| Exercise brief |
Go through the records below and report each line with "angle" in it.

[Dataset records]
»»

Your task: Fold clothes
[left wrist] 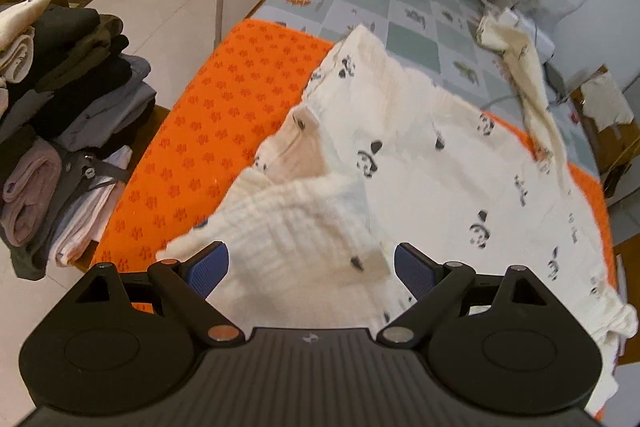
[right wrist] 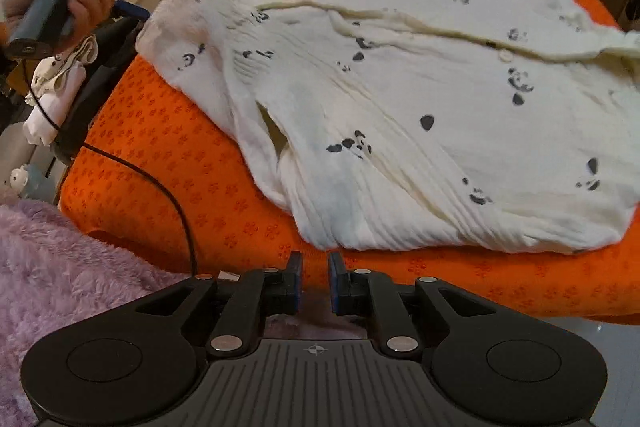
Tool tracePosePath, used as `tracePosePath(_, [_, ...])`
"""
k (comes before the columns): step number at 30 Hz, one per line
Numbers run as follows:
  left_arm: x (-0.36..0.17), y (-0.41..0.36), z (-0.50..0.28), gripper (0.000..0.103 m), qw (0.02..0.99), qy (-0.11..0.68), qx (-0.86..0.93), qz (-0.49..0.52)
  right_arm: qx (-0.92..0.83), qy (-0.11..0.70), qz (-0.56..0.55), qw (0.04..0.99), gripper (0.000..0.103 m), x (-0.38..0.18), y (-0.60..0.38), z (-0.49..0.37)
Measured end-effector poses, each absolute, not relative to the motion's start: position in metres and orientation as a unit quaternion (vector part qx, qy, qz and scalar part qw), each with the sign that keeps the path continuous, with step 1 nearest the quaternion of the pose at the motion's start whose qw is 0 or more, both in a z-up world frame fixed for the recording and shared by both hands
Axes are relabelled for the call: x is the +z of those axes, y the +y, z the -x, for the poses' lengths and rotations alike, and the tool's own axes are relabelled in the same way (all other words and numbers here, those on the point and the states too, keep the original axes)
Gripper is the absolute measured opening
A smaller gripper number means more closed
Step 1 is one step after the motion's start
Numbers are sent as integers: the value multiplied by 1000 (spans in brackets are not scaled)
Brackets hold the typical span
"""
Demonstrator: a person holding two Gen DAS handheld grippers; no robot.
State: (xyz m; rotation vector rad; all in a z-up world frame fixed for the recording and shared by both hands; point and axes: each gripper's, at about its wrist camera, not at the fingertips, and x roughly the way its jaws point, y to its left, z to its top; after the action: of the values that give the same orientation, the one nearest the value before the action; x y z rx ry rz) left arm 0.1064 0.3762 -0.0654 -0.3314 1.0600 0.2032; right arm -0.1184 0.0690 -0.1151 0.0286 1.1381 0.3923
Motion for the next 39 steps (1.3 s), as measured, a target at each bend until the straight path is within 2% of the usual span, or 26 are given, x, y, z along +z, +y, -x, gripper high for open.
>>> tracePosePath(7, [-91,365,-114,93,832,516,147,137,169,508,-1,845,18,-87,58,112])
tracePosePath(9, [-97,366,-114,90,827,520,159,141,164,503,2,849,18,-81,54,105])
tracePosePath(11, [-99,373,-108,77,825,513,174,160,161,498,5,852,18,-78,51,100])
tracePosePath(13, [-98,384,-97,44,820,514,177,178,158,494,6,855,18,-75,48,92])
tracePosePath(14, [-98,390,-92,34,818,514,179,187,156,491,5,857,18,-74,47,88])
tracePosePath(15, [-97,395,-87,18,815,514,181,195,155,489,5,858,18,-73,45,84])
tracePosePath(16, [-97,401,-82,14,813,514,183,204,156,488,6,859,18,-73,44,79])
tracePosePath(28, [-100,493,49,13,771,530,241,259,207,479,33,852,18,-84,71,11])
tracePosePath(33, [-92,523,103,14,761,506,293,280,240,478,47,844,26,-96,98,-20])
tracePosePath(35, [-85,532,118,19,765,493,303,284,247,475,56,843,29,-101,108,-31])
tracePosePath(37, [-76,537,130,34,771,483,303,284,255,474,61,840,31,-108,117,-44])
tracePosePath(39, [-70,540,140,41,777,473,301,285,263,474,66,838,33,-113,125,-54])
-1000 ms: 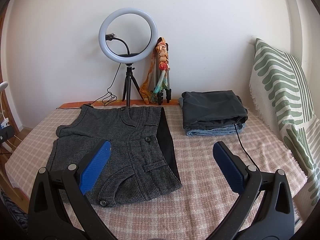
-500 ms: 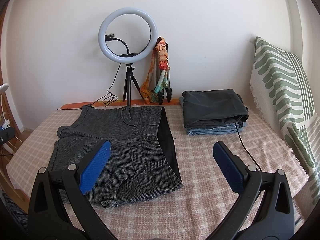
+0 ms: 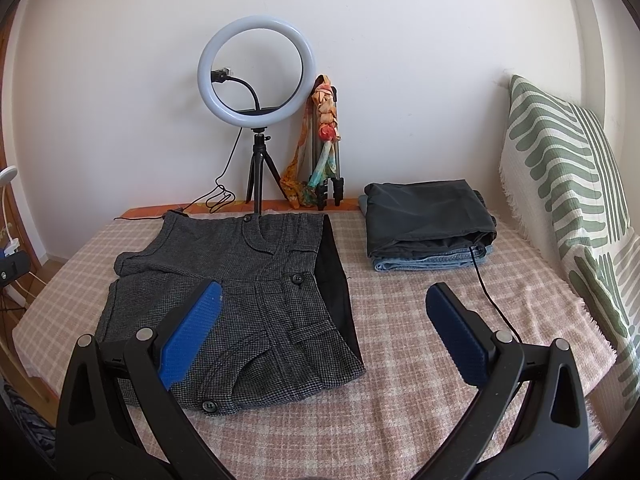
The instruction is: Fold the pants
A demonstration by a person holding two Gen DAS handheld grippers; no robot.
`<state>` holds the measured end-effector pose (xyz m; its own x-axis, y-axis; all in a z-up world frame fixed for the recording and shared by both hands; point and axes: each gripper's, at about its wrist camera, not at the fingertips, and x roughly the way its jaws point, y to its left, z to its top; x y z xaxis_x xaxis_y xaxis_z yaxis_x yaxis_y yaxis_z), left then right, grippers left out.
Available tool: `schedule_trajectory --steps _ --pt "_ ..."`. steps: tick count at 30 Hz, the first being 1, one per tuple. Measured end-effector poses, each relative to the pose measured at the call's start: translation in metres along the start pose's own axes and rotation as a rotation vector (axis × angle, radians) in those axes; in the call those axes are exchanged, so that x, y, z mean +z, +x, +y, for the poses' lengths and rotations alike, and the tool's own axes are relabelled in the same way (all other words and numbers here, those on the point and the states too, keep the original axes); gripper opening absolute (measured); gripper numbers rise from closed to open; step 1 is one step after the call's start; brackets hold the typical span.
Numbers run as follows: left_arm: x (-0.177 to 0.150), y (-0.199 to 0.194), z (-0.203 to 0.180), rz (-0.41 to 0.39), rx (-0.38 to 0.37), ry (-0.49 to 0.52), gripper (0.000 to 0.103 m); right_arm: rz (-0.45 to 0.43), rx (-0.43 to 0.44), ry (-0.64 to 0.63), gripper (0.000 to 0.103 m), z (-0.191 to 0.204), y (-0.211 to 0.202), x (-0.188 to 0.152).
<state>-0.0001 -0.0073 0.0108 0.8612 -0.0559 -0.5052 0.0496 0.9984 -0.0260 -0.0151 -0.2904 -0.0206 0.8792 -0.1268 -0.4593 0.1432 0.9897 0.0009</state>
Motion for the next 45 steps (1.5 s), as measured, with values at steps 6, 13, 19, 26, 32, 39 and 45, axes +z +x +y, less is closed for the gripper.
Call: schedule_trajectory --steps 6,13,19,26,32,39,45 --pt "0.0 0.001 0.0 0.002 -0.002 -0.001 0.103 0.0 0.0 0.0 0.103 0.001 0.0 0.0" --pt "-0.001 0.003 0.0 0.006 -0.004 0.003 0.103 -0.001 -0.001 0.0 0.103 0.0 0.0 0.0" --pt "0.0 0.005 0.002 0.005 0.004 0.019 0.103 0.001 0.002 0.004 0.103 0.0 0.0 -0.001" --pt "0.004 0.01 0.014 0.024 -0.052 0.029 0.103 0.006 0.011 0.01 0.103 -0.002 0.002 -0.002" --pt "0.019 0.015 0.036 0.017 -0.046 0.037 0.103 0.018 0.021 0.026 0.103 -0.007 0.006 -0.001" --pt "0.043 0.025 0.071 0.005 -0.13 0.049 0.099 0.032 0.044 0.05 0.103 -0.017 0.013 0.008" --pt "0.063 0.046 0.088 0.031 -0.13 0.086 0.093 0.035 0.079 0.055 0.103 -0.017 0.023 0.015"
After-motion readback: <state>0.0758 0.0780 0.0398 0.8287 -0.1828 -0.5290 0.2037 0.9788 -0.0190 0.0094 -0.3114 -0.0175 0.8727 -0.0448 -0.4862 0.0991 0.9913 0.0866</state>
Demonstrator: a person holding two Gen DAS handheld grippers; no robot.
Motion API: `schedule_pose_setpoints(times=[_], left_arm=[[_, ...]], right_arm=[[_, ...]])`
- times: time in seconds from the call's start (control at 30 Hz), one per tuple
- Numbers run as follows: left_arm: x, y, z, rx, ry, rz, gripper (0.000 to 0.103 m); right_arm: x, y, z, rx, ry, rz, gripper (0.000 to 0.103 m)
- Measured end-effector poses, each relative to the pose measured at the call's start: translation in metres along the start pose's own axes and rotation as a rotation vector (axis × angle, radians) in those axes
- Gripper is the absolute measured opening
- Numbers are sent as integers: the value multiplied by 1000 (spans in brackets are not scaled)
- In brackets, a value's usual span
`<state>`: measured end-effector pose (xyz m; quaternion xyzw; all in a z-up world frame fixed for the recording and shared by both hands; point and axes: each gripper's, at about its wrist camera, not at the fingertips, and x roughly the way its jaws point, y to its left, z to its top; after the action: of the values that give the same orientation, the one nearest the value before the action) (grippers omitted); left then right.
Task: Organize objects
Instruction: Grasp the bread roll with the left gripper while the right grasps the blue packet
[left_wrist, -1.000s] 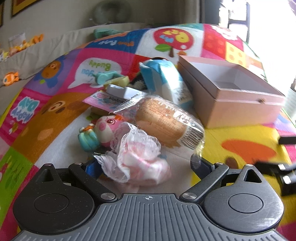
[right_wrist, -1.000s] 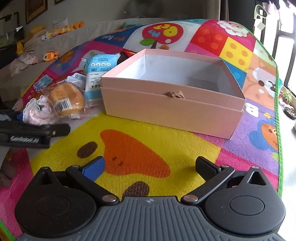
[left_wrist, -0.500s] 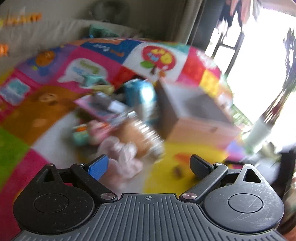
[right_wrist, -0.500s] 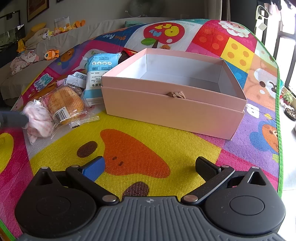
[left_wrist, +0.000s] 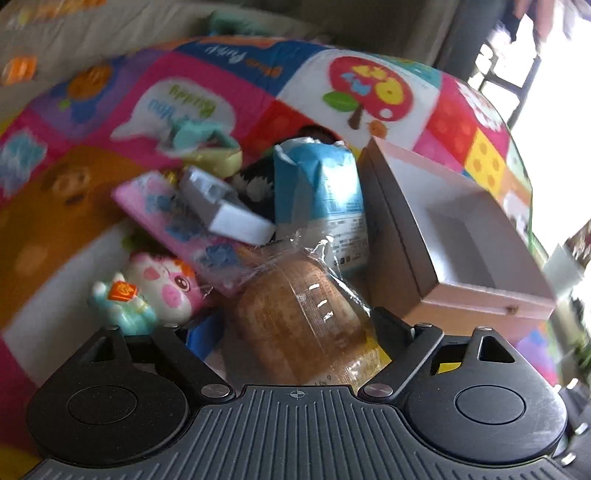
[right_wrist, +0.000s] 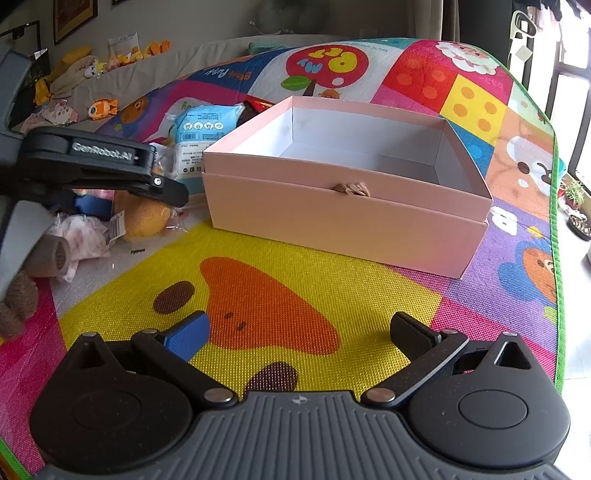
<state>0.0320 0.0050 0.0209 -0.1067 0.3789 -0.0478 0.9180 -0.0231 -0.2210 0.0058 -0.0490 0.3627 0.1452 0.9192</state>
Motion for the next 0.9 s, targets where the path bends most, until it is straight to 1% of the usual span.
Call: schedule_pose_setpoints(times=[0.03,0.07,0.13,0.2,0.3,0.37,0.4,0.43,0.47,0.5,0.57,0.6,0.67,0.7,0.77,0.8,0.87,0.9], left_arm=[[-3,-2,-2,38,-4,-5,85],[-9,-3,-6,71,-13,-27,83],[-24,-2,-13,105,-26,-92,81],[-51,2,-22,127,-65,-146,77],[-96,18,-27,132,-154,-197,77],[-123,34,-29,126,-210,-197,77],[-133,43,-28,126,-231,-182,77],[-142,50,-30,127,-248,-165,77],[-148,59,-29,123,-261,-149,77],[-152,71,-28,111,-273,-133,77],[-154,92,-28,63,-281,-112,77],[-151,101,-27,41,-278,-111,77],[-144,112,-25,15,-271,-112,77],[-141,116,-26,8,-268,-117,77],[-138,123,-32,0,-261,-140,77],[-136,127,-34,-5,-255,-151,77],[-130,134,-36,-18,-242,-170,77],[-125,135,-35,-22,-236,-174,77]], right_arm=[[0,0,0,-4,4,2,103],[0,0,1,-6,11,5,103],[0,0,3,-6,25,3,103],[0,2,4,1,33,-10,103],[1,5,3,5,29,-17,103],[1,5,5,14,39,-17,103],[1,5,8,15,51,-6,103],[0,7,13,16,62,27,103],[-4,9,19,22,52,69,103],[-11,13,27,18,18,102,103],[-25,31,49,-39,-75,128,103],[-30,41,62,-84,-124,130,103],[-29,61,90,-153,-175,120,103],[-23,70,104,-174,-178,126,103],[2,83,129,-208,-146,131,102],[15,89,139,-223,-127,120,96],[43,100,152,-276,-90,84,86],[58,104,159,-306,-64,61,86]])
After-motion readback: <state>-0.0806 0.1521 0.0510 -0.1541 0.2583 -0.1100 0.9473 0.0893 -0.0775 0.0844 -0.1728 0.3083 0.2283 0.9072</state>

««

| Result |
Available tool: `schedule_trajectory --steps _ --pt "_ ..."`. steps: tick count at 30 Hz, the first being 1, one per tuple. Measured end-effector poses, each relative to the pose measured at the call's start: translation in metres along the start pose's own axes and rotation as a rotation vector (axis × angle, radians) in those axes; in the call those axes are exchanged, so that x, y, z mean +z, +x, +y, for the poses' lengths and rotations alike, and the tool's own axes are relabelled in the same way (all other words and numbers here, those on the point and the states too, keep the original axes); gripper opening absolute (measured); gripper numbers rise from closed to open; step 1 is one step after the call's start; brackets hold the typical span.
- Measured end-effector poses, each relative to the pose measured at the call's start: translation in metres along the start pose's own axes and rotation as a rotation vector (axis × angle, radians) in those axes

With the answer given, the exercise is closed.